Recently, science journals have reported on criticism of whimsical gene names - critics say that names like sonic hedgehog and lunatic fringe are offensive to people (or parents of children) who have a disease caused by an altered variant of one of these genes. This is also occasionally being picked up by the larger media - I heard a brief reference to this debate on NPR the other day. In the Nov. 9 issue of Nature (yes, I know I'm way behind on my news) we find this news brief (subscription required). It says:
"A survey by the Gene Nomenclature Committee of the Human Genome Organisation, based at University College London, came up with ten genes that have "inappropriate, demeaning and pejorative" names, many of which are linked to eponymous developmental defects."
I agree that we shouldn't tell parents that their child has a bad sonic hedgehog gene, but the above sentence is wrong on so many levels. The gene names may be inappropriate, but, considering that these names came from the fly versions of the genes (since these genes were first discovered in flies), it makes no sense to call them "demeaning and pejorative." Nor does it make any sense to talk about the "eponymous developmental defects" since the genes are named after the fly develpmental defects, not the human ones. (Humans with mutations in one of the hedgehog genes do not look like hedgehogs, but fly embryos, with some creative imagination, do.)
What bugs me about this stupid debate is the scolding tone taken by the critics. Fly geneticists shouldn't give a damn about curbing the craziness of their gene names just because somewhere down the line the same gene may be involved in human disease. Science is a career that involves passion and fun, and biologists shouldn't walk around being excessively somber about their research, just because it may have implications for human disease.

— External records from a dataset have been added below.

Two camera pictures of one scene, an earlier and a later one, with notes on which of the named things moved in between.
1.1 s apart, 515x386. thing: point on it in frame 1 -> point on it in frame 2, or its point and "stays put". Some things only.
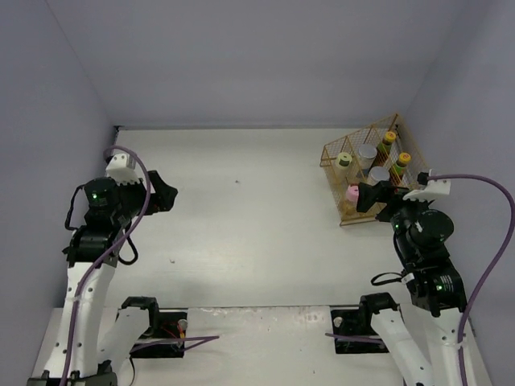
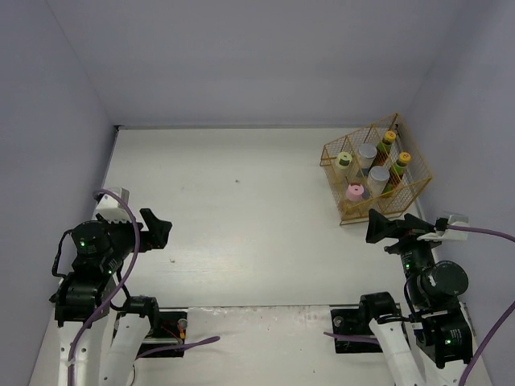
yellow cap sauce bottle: (384, 148) stays put
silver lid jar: (378, 174) stays put
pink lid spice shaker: (352, 192) stays put
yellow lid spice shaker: (342, 167) stays put
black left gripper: (150, 193) -> (144, 236)
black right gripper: (383, 194) -> (401, 234)

The solution to this dilemma is simple, and shouldn't require the lecturing of the Orwellian sounding Gene Nomenclature Committee of the Human Genome Organisation. (I confess I have no clue who these people are.) Sonic Hedgehog and other such genes are frequently referred to by their abbreviations, such as Shh. This is how physicians should refer to them when speaking with patients or writing for clinical journals. Physicians can explain to their patients, who are often curious and will go do a literature search on their disease, that the gene Shh is named after the fly gene sonic hedgehog, which was named that way because it is somehow related to the hedgehog gene, which was named that way because mutant embryos look like hedgehogs. It's that simple, and nobody should be offended. And those of us who work on model organisms should be as whimsical as we want to be.